Hexaware has arrived at a floor price of Rs 264.97 apiece and will accept shares at an indicative offer price of Rs 285 apiece.

Employees working at the office. (Photographer: Dhiraj Singh/Bloomberg)
Employees working at the office. (Photographer: Dhiraj Singh/Bloomberg)

Institutional investors are seeking a 67% premium to the offer price set by Hexaware Technologies Ltd. to buy back shares for delisting from stock exchanges.

After several attempts at selling the stake held by Baring Private Equity Asia in the software and outsourcing services provider, the promoter has embarked on delisting through reverse book building—a process to discover price—from Sept. 9 to Sept. 15.

The promoter and associate firms—HT Global IT Solutions Holdings Ltd. and HT Global Holdings BV—arrived at a floor price of Rs 264.97 apiece and will accept shares at an indicative offer price of Rs 285 apiece.

Some of the institutional shareholders, however, have bid at Rs 475 apiece, according to the demand graph on the BSE website. These bids are yet to be confirmed. If accepted, this will increase the cost of delisting.

Mutual funds own 12%, while foreign institutional investors hold 14% in the company.

“We believe investors could bid at Rs 450-480,” Centrum Broking said in its Sept. 8 research report. That, the brokerage said, is a fair price.

In 2013, Baring PE, through its arms, had acquired a 41.8% stake in Hexaware from founder Atul Nishar and other investors at Rs 135 apiece. Subsequently, the private equity raised its stake to more than 70% through an open offer.

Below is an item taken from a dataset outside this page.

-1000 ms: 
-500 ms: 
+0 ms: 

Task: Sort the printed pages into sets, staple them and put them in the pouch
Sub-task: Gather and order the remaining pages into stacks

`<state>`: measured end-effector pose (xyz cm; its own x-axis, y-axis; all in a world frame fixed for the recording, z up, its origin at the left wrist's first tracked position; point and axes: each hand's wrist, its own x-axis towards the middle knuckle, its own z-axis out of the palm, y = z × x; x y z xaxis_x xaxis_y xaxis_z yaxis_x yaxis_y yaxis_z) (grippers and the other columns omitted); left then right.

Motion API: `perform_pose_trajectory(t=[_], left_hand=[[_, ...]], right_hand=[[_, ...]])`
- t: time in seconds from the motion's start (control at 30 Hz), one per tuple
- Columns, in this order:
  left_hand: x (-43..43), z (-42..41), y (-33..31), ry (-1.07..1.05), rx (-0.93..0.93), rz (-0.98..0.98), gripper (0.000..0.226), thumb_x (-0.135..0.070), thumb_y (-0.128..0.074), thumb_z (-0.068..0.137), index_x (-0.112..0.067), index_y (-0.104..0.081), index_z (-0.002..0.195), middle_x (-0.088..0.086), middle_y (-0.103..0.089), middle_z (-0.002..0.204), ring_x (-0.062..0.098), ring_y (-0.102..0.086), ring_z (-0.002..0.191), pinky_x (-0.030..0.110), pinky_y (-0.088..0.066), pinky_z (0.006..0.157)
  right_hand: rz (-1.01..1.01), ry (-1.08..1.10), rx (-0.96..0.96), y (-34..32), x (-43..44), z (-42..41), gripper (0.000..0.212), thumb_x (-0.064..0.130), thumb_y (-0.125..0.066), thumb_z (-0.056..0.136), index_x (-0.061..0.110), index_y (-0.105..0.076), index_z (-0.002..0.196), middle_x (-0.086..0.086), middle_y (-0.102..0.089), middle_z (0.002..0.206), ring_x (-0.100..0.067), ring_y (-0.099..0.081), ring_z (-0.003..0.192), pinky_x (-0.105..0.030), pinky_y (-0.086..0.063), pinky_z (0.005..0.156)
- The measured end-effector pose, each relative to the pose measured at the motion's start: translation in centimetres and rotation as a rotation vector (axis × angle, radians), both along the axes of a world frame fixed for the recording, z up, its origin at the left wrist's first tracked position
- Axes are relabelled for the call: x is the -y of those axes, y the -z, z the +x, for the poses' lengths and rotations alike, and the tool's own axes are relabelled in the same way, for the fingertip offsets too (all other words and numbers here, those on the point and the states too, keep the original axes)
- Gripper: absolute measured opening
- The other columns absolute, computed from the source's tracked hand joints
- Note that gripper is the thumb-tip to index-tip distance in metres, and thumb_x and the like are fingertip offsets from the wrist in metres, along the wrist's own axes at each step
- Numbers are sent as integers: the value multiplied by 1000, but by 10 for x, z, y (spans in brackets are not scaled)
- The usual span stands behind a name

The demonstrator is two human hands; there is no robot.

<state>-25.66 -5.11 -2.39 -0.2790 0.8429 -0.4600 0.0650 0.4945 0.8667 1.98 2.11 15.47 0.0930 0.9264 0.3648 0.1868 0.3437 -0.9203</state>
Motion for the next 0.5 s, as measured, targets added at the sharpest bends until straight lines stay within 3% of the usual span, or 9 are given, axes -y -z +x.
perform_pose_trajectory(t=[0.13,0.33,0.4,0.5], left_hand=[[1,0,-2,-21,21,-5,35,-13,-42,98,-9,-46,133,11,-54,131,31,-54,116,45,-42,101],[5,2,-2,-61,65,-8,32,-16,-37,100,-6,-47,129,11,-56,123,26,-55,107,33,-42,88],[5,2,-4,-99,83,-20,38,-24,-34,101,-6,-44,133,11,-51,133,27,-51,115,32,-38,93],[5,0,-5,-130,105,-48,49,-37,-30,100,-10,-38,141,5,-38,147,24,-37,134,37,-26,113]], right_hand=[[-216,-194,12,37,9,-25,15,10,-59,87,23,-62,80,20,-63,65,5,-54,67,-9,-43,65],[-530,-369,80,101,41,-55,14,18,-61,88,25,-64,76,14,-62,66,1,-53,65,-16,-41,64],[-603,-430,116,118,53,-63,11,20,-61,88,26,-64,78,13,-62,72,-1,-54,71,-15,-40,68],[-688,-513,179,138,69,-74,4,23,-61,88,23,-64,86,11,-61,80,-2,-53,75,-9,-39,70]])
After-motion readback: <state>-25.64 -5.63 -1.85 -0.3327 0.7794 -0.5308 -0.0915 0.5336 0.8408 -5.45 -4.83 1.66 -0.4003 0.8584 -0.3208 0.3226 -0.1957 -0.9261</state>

Hexaware shares had hit a high of Rs 512.30 apiece in July 2018, following which Baring PE sold an 8% in the open market at Rs 447.5 a share—a 10% discount to the then market price. That fetched the private equity firm close to Rs 1,100 crore. Since then, the stock has fallen and the promoters are now seeking to acquire the 11.38 crore shares at Rs 285 apiece—a 37.92% stake for Rs 3,015.71 crore—through reverse book building.

Institutional Investors Seek 67% Premium To Hexaware Delisting Offer Price

If final demand builds up at Rs 475 apiece and the private equity arm accepts the price, it would end up paying up to Rs 5,406.1 crore for the remaining shares, implying a total cost of taking the company private to more than Rs 8,300 crore. Baring will need to acquire an additional 27.92% stake to cross the 90% equity mark in order to delist from the exchanges.